In the material below, find every line containing the string "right" and return it.

(Dataset content)

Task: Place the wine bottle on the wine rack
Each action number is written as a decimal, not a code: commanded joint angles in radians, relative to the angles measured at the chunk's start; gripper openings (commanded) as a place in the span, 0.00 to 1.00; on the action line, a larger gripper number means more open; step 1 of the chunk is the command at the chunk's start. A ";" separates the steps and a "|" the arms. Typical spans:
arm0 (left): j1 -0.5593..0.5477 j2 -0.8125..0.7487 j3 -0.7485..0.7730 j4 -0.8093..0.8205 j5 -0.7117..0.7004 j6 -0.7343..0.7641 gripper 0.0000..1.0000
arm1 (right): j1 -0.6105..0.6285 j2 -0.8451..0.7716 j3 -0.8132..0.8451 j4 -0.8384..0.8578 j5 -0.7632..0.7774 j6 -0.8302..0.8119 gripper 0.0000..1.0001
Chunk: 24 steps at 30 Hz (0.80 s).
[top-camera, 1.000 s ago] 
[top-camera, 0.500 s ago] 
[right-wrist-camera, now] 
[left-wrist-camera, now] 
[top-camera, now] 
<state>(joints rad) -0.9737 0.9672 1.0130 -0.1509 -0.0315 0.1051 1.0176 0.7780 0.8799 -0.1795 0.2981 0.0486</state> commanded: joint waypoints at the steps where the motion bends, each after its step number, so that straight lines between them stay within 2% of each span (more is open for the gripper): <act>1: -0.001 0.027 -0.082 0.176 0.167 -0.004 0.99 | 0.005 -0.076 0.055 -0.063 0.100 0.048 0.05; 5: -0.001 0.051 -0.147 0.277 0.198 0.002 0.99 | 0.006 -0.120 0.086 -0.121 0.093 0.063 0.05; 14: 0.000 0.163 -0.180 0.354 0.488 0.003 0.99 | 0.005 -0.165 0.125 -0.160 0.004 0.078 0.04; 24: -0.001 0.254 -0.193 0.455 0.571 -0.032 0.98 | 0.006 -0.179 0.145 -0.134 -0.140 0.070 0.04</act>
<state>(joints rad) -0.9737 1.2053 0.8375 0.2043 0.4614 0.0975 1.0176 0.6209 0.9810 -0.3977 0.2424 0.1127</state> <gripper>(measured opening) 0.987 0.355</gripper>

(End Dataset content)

Task answer:
arm1 (right): j1 -0.6105..0.6285 j2 -0.8451..0.7716 j3 -0.8132..0.8451 j4 -0.8384..0.8578 j5 -0.7632..0.7774 j6 -0.8302..0.8119 gripper 0.0000..1.0001
[right-wrist-camera, now] 

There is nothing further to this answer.